» **Task to complete**
Up to the line containing "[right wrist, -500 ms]", nothing is kept; from that line through the end of the data below, output every line exactly.

====

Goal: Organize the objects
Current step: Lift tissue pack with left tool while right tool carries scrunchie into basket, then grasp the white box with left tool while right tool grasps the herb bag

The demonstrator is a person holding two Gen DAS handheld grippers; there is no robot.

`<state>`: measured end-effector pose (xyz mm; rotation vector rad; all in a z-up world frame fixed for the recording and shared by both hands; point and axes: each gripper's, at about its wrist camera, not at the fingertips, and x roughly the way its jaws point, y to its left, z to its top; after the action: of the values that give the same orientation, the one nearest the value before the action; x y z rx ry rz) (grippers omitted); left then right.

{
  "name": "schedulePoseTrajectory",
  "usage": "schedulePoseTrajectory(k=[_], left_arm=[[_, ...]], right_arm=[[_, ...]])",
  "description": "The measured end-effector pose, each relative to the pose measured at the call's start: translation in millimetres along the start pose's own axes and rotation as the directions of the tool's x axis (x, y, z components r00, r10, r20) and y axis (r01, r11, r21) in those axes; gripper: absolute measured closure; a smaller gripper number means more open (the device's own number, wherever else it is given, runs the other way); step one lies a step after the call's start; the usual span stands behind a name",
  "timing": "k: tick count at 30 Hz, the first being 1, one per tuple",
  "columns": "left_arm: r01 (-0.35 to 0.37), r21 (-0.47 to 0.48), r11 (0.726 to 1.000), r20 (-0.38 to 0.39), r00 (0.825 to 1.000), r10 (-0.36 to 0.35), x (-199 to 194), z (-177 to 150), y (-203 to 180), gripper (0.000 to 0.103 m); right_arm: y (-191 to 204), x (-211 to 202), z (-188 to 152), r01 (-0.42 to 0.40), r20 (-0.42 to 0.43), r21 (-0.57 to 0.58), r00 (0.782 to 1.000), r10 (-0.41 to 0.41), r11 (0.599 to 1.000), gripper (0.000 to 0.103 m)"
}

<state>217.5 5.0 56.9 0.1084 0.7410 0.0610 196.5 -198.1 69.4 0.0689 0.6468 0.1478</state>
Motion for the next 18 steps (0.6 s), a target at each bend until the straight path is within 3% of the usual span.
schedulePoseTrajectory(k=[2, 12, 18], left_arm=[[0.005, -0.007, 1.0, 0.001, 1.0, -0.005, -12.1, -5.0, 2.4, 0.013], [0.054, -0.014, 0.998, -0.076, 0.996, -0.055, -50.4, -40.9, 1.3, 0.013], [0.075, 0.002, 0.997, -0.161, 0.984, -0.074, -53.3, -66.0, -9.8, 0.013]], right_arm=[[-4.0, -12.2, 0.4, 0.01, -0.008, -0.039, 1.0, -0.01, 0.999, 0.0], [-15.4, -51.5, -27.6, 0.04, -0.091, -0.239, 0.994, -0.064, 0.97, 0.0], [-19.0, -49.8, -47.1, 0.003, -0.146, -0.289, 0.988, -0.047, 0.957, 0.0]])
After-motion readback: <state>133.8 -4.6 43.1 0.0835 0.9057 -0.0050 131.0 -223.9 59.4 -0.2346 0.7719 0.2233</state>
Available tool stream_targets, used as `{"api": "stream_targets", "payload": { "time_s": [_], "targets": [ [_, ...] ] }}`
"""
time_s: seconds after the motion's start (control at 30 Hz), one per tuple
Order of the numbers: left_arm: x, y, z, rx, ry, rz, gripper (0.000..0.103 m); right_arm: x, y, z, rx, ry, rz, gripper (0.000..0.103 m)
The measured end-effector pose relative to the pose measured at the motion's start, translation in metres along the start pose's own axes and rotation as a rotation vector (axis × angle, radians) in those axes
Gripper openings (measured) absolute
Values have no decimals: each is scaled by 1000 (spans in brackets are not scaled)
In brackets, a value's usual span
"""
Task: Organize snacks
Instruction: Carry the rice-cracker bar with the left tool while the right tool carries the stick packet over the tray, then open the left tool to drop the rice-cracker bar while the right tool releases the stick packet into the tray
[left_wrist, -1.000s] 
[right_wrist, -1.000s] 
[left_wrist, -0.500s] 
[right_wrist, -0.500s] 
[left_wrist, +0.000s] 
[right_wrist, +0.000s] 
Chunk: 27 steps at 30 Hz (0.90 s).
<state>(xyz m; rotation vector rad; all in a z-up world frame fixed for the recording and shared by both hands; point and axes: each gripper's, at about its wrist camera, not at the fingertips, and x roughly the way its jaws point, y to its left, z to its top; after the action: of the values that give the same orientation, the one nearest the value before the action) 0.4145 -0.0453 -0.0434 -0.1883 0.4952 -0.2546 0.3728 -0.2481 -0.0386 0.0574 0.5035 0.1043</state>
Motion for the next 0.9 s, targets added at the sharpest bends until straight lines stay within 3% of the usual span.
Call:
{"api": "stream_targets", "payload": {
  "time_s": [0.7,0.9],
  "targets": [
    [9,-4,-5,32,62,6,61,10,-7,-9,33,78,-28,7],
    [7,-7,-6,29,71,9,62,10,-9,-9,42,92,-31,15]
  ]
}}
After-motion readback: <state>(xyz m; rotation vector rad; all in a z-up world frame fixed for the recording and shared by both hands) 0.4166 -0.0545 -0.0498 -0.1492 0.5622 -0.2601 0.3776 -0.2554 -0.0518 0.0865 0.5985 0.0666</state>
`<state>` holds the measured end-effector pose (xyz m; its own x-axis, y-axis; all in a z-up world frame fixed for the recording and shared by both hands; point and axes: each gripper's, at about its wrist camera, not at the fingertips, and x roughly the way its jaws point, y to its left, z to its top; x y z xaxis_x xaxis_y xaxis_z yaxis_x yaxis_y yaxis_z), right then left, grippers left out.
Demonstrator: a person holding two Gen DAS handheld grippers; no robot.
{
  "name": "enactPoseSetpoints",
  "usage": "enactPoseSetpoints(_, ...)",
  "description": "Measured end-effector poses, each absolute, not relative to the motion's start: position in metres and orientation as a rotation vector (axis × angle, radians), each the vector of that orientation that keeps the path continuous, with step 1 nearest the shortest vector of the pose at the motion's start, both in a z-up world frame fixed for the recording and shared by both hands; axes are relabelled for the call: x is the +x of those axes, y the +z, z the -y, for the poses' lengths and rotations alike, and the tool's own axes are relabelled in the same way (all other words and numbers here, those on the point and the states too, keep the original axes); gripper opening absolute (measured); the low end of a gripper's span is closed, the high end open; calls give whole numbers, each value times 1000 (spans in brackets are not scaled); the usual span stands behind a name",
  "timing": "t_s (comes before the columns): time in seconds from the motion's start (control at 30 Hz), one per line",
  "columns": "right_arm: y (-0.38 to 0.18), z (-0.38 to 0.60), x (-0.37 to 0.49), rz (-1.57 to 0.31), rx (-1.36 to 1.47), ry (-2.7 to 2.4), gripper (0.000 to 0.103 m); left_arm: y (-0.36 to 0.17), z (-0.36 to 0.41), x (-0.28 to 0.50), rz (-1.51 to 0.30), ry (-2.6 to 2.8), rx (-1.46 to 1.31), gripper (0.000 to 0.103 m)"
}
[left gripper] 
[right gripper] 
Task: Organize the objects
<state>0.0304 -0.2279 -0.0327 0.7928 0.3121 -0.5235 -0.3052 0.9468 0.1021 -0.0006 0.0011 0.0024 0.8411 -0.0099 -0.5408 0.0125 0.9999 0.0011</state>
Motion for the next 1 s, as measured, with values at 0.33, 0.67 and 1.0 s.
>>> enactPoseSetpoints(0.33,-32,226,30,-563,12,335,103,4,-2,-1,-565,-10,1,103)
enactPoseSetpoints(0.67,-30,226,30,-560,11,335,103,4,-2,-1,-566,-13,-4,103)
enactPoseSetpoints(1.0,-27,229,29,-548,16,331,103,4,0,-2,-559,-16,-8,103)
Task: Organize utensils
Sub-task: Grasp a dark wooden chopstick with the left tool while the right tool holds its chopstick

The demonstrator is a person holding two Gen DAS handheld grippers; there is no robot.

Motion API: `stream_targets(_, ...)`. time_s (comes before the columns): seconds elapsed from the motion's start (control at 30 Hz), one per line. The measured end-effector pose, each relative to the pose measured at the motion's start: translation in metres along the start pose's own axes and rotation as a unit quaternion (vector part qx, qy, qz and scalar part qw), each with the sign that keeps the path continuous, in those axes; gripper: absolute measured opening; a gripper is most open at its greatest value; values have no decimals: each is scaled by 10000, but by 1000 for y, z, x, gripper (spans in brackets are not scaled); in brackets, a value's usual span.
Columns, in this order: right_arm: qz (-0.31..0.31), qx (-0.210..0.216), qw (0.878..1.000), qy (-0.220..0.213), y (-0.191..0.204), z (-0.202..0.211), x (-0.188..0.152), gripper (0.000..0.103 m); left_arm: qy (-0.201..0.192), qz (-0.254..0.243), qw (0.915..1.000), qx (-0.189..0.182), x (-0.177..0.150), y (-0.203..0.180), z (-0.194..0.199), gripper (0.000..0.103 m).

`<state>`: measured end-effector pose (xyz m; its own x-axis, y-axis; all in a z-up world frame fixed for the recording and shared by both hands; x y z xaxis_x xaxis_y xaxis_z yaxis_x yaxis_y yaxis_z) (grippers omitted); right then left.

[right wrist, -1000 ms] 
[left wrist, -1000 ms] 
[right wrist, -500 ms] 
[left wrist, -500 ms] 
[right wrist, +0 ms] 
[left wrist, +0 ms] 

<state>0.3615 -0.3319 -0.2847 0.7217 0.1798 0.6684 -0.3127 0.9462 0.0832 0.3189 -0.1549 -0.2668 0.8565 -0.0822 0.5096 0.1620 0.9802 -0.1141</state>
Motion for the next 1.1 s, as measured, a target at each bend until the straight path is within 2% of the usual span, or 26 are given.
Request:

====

» **Answer box**
[right wrist, -500 ms] 
[left wrist, -500 ms] 
[right wrist, +0 ms] 
[left wrist, +0 ms] 

<state>0.3615 -0.3319 -0.2847 0.7217 0.1798 0.6684 -0.3127 0.9462 0.0832 0.3189 -0.1549 -0.2668 0.8565 -0.0822 0.5096 0.1620 0.9802 -0.1141</state>
Motion for the next 1.1 s, as measured, a target at each bend until the straight path is within 2% of the usual span, or 26 are given.
Request:

That wraps up the answer.